The reemergence of Monica Lewinsky on the political stage presents an interesting dilemma for election scientists – presuming of course former U.S. First Lady/ Senator/ Secretary of State Hillary Clinton runs for president in 2016 (as she is expected to do).
Lewinsky’s recent spread in Vanity Fair prompted all sorts of discussion: Was she re-entering the limelight to hurt Clinton’s chances? Or was she trying to help her?
Clinton is the clear frontrunner for the Democratic presidential nomination, and early polling from swing states like Ohio shows why: According to a new Quinnipaic University survey of Ohio voters conducted between May 7-12, Clinton leads every one of her likely prospective GOP challengers in a head-to-head matchup.
Currently she enjoys margins of …
- 48 – 39 percent over former Florida Gov. Jeb Bush;
- 47 – 40 percent over U.S. Sen. Marco Rubio of Florida;
- 49 – 41 percent over U.S. Sen. Rand Paul of Kentucky;
- 46 – 38 percent over N.J. Gov. Christopher Christie;
- 48 – 41 percent over U.S. Rep. Paul Ryan of Wisconsin;
- 51 – 37 percent over U.S. Sen. Ted Cruz of Texas;
- 49 – 41 percent over former Arkansas Gov. Mike Huckabee.
Clinton has had her ups and downs in national polls over the previous two decades.
“On four separate occasions over the past 20 years, Clinton’s favorability ratings have fallen sharply – but each time they recovered,” a 2012 analysis conducted by the Pew Center noted. “It is rare for a political figure to accomplish that feat once in a career, much less four times.”
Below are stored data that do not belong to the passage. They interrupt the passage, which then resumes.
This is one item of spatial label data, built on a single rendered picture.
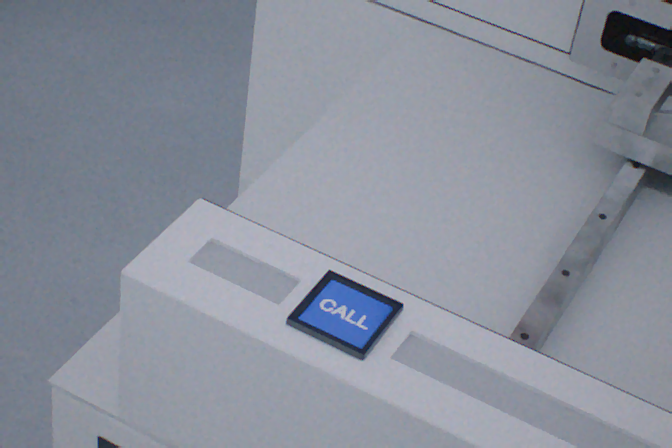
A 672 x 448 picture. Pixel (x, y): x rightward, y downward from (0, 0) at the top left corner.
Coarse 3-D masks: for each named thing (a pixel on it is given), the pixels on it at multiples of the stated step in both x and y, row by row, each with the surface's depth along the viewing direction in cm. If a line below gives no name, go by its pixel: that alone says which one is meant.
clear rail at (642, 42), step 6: (630, 36) 129; (636, 36) 129; (642, 36) 129; (630, 42) 129; (636, 42) 129; (642, 42) 128; (648, 42) 128; (654, 42) 128; (660, 42) 128; (636, 48) 129; (642, 48) 129; (648, 48) 128; (654, 48) 128
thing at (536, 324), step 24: (624, 168) 121; (648, 168) 122; (624, 192) 118; (600, 216) 115; (576, 240) 112; (600, 240) 113; (576, 264) 110; (552, 288) 107; (576, 288) 111; (528, 312) 105; (552, 312) 105; (528, 336) 103
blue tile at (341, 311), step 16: (336, 288) 87; (320, 304) 86; (336, 304) 86; (352, 304) 87; (368, 304) 87; (384, 304) 87; (304, 320) 85; (320, 320) 85; (336, 320) 85; (352, 320) 85; (368, 320) 86; (336, 336) 84; (352, 336) 84; (368, 336) 85
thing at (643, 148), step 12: (600, 120) 121; (660, 120) 122; (600, 132) 122; (612, 132) 121; (624, 132) 121; (648, 132) 121; (660, 132) 121; (600, 144) 123; (612, 144) 122; (624, 144) 121; (636, 144) 121; (648, 144) 120; (660, 144) 120; (624, 156) 122; (636, 156) 121; (648, 156) 121; (660, 156) 120; (660, 168) 121
Of particular interest as it relates to the reemergence of Lewinsky? The tremendous uptick in popularity enjoyed by Clinton during her husband Bill Clinton’s 1998 sex scandal. At the peak of the Lewinsky drama in March 1998, Clinton’s favorable/ unfavorable margin stood at a whopping 65-31 percent. Not only that, they remained above 60 percent for the duration of the year – even as her husband was impeached by the U.S. House of Representatives.
So does any mention of Lewinsky translate into a boost of support for Clinton? Not necessarily – but you can bet pollsters at all points along the political spectrum are currently endeavoring to determine how “The Monica Factor” could impact their preferred candidates or causes.